In point of fact, Creveld is not only highly critical of the German army, as
noted above, but also makes clear that he does NOT hold it up as a paradigm to
be followed by more modern armies. Creveld argues that modern technology
requires more specialized human and material resources, with the result that it
is critical to carefully employ those resources and make them mutually
supportive. Taking into account the complexity of modern armies, it is no
wonder that they rely to a large extent indeed on data control systems unheard
of fifty years ago, but clearly anticipated, as Creveld points out consistently
in his work, by the personnel methods of the U.S. army in the Second World War.
The effect of this development is "to turn the Wehrmacht's entire
loose and decentralized personnel management system into a historical
curiosity", and to make "an organization as specialized for operations as was
the German army…inconceivable under modern conditions…", comments hardly
indicative of the slavish adulation of the German army of which Creveld is
accused. Those attributes of the German army which Creveld does in fact
advocate are, as he describes them, "eternal in the sense of being largely
independent of technology". They include such things as the notion that
officers should be leaders and teachers of their soldiers, a system of
terminology and customs conducive at once to unity and distinction among
officers and their men, a pay and promotions system that favors those on the
sharp end, an equitable system of military justice and a respect for human
rights. Surely no one could seriously contend that these are characteristics
peculiar to the German army, and many would argue, Creveld among them, that
certain of these elements were to a large degree absent from that force.[54]
The fact of the matter is that Fighting Power is not, as Creveld's
critics would have it, a paean to the Wehrmacht. It is, rather, an
attempt at careful comparative analysis of two important twentieth century
fighting forces, and in particular an effort to understand why one of them, in
spite of various serious obstacles, some of its own making, managed to
persevere and fight effectively until the bitter end. The easy answer to this
question---the one advocated by Josef Goebbels during the war and now adopted
by an entire school of historians---is that the common soldier of the German
army, who did the hard work of fighting, did so because he believed
wholeheartedly in the ideology of Nazism.[55] This approach to the problem,
which amounts to little more than the conversion of wartime propaganda and
postwar caricature into an historical theory of facile answers, is not the one
adopted by Creveld. Instead, he employs a thoughtful comparison of two fighting
forces by looking at aspects of their makeup that had nothing to do with
combat. Creveld's method is nothing if not mundane. It focuses on such
manifestly unheroic topics such as the place of the armed forces in society,
military doctrine, command principles, organization and personnel
administration, rewards and punishments, troop indoctrination, rotation and
medical treatment, and the role of leadership, as embodied in both commissioned
and non-commissioned officers. His work includes a myriad tables and figures
related to all of these subjects, and is grounded on published and unpublished
primary sources, including those in the US National Archives and the Bundesarchive/Militararchiv.
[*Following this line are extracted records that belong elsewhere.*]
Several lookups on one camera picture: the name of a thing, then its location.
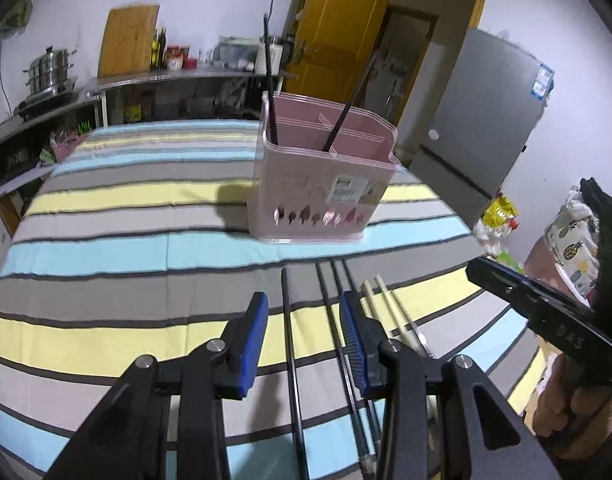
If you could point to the green hanging cloth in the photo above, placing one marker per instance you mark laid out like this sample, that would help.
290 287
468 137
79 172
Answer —
17 19

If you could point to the white electric kettle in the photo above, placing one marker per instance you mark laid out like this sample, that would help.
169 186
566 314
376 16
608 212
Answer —
274 53

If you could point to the striped tablecloth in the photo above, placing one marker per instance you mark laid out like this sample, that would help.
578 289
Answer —
138 244

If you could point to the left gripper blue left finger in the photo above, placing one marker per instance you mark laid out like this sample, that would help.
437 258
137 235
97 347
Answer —
244 337

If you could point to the wooden cutting board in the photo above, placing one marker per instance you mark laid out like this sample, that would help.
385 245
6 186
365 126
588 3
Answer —
127 40

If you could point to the person right hand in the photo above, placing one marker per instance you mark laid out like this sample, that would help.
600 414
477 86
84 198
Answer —
556 403

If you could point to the steel steamer pot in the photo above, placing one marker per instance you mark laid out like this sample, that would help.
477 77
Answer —
49 69

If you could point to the steel kitchen counter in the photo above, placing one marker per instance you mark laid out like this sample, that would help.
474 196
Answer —
206 92

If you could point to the pink plastic utensil basket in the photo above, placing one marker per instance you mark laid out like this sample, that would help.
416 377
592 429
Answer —
302 192

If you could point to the yellow wooden door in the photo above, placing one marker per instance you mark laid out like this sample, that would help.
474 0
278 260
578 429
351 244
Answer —
333 44

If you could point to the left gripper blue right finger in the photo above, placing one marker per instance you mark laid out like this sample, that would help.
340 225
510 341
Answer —
362 336

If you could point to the black chopstick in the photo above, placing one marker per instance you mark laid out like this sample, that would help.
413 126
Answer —
341 284
351 281
366 463
269 85
292 381
342 117

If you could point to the dark oil bottles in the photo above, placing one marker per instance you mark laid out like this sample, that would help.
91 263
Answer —
158 49

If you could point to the grey refrigerator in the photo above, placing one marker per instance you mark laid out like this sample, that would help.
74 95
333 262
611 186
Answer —
495 97

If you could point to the pineapple print fabric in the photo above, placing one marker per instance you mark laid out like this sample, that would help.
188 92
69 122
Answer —
573 238

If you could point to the red jar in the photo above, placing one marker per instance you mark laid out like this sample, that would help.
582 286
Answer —
176 56

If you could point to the wooden chopstick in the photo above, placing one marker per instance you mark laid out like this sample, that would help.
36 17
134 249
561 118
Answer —
409 332
378 309

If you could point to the yellow snack bag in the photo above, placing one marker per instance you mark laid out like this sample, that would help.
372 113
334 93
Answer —
500 212
The result of all this focus on detail is that Fighting Power is
frankly often heavy going, certainly not a bracing account of Teutonic military
virtue, as one would expect from reading Creveld's critics.
The "problem" with Creveld's work, of course, is not with his methodology, but
with his conclusions. Creveld concludes that the "German army was a superb
fighting organization. In point of morale, elan, unit cohesion, and resilience,
it probably had no equal among twentieth century armies." He attributes this
conclusion principally to that army's internal organization, which he sees as
"creating and maintaining fighting power." His view of the German soldier also
makes him a marked man among historians, for he opines that the landser
was motivated not by Nazi ideology, but by the reasons that men have always
fought: because the German soldier saw himself as a member of a
well-integrated, well-led team whose structure, administration and functioning
were perceived by him as being generally equitable and just. In his view "the
German army …[developed] a single-minded concentration on the operational
aspects of war to the detriment, not to say neglect, of everything else." It
sent its best men to the front; "its organization was designed to produce and
reward fighting men." This, in Creveld's opinion, was the secret of its
fighting power. Creveld concedes that even by the standards of the U.S. army in
World War II, and indeed "by modern and even contemporary standards", the
German army was a crude organization. Some of the reasons for this were
negative: innate conservatism, lack of interest in innovation, and outright
adherence to Nazi ideology. On the other hand, this crudeness reflected a
positive element, namely "a conscious determination to maintain at all costs
that which was believed to be decisive to the conduct of war: mutual trust, a
willingness to assume responsibility, and the right and duty of subordinate
commanders at all levels to make independent decisions and carry them out." In
short, Creveld concludes, the German army "was built around the needs, social
and psychological, of the individual fighting man. The crucial, indeed
decisive, importance of the latter was fully recognized; and the army's
doctrine, command technique, organization, and administration were shaped
accordingly."[56]
Creveld is indeed critical of the U.S. army, as his critics charge. But as we
have seen, he is equally critical, if not more so, of the German army, while at
the same time full of high praise for the fundamental role played by the
American soldier in defeating the Nazi regime, as well as for his high moral
character. In his section entitled "Reflections on the U.S. Army", Creveld
observes that "[B]etween 1940 and 1945 the U.S. Army grew from 243,000 officers
and men into a force numbering over 8 million. With eighty-nine divisions, made
up of men who had shortly before been civilians in one of the world's less
militarized nations, it crossed the oceans and played a decisive role in the
defeat of two of the most highly militarized powers the world has ever known.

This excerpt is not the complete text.